I'm not intending to give you medical advice, just share controversial ideas that I think are interesting. It's not possible to give enough detail to fully cite my sources and justify my reasoning in a convincing manner within a
/. post.
I'm also a long time avid cyclist, but I continued to have serious inflammatory problems with my lower back and left knee that did go away at the same time that I made significant dietary changes (could be a coincidence).

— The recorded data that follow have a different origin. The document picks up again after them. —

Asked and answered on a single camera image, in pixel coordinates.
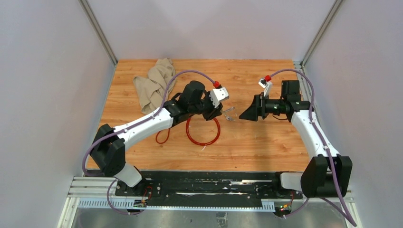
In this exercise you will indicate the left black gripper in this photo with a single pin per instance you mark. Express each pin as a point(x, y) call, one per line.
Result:
point(214, 112)

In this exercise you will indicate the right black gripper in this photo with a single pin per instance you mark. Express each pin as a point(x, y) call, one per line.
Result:
point(256, 109)

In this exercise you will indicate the brass padlock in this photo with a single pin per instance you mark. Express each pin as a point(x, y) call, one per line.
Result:
point(228, 113)

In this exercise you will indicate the red cable lock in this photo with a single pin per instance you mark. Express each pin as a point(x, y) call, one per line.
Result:
point(203, 136)

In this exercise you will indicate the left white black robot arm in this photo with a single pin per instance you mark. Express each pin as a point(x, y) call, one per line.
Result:
point(111, 143)

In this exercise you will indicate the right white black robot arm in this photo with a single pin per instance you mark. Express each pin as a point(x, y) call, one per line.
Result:
point(328, 173)

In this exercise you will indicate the beige cloth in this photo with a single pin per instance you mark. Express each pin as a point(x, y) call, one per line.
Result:
point(150, 90)

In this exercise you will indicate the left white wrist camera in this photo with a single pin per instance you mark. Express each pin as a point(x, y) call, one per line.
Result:
point(218, 94)

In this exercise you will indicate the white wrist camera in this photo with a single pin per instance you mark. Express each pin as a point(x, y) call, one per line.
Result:
point(218, 94)
point(266, 84)

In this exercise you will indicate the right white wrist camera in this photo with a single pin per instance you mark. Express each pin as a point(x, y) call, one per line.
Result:
point(266, 84)

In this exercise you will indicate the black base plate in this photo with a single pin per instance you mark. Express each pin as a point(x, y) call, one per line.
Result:
point(207, 190)

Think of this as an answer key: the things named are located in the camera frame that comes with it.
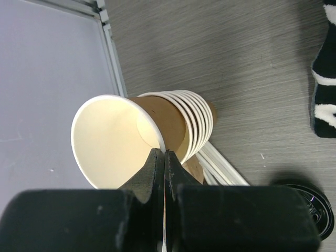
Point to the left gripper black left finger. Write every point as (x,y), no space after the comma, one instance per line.
(126,219)

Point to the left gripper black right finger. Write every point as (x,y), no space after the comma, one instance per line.
(234,218)

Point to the single brown paper cup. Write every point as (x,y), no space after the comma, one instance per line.
(112,136)

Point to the black plastic cup lid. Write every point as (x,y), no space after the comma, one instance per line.
(317,204)

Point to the white wrapped straws bundle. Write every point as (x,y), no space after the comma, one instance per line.
(216,169)

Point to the brown cardboard cup carrier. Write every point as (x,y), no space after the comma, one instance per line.
(195,169)

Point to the stack of brown paper cups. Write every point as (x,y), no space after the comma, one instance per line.
(199,116)

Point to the zebra print pillow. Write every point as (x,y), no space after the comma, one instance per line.
(323,70)

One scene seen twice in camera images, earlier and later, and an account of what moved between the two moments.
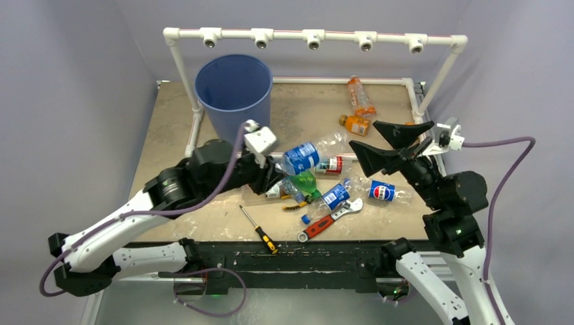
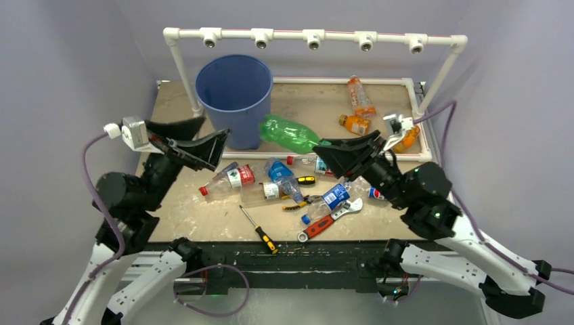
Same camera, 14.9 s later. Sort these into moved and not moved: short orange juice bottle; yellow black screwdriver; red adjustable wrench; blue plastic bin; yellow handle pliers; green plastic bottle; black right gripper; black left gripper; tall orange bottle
Moved: green plastic bottle; black right gripper; black left gripper
Not moved: short orange juice bottle; tall orange bottle; blue plastic bin; yellow handle pliers; yellow black screwdriver; red adjustable wrench
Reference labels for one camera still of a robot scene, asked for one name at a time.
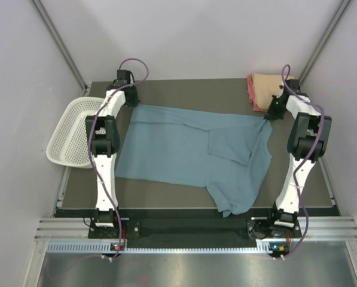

Exercise is well correlated with mortality at a population level, but that doesn't tell you which type of exercise is most effective at preventing or managing a specific illness, nor does it suggest that the dose/response curve is linear (ie how much exercise of a given type would optimize health, vs diminishing health with excessive exercise). I'm trying to make the argument that high intensity exercise seems to be the most practical course for a sedentary person looking to improve their health with minimal risk.
I'm not dismissing the importance of HDL, LDL, or Triglyceride levels, just pointing out that it's severely oversimplified and not well understood. In particular factors such as mean LDL residence time, particle size, and lipid composition are much greater predictors of cardiovascular risk than total LDL, but are not yet commonly tested for. High LDL could be a risk factor at the population level only because high LDL tends to have a certain cause or follow a particular pattern in that population. In particular, it's surprising that high saturated fat consumption raises LDL significantly yet fails to correlate with increased cardiovascular deaths even in the extreme when it makes up the majority of total calories (
http://pmid.us/20071648 and
http://pmid.us/16018792 among many others).
There is a lot of new evidence that nearly all autoimmune inflammatory diseases co-occur with "leaky gut" or decreased intestinal permeability, plus gut dysbiosis (unusual patterns of gut microbial species). Exactly what this says about how we should be treating those illnesses is unclear.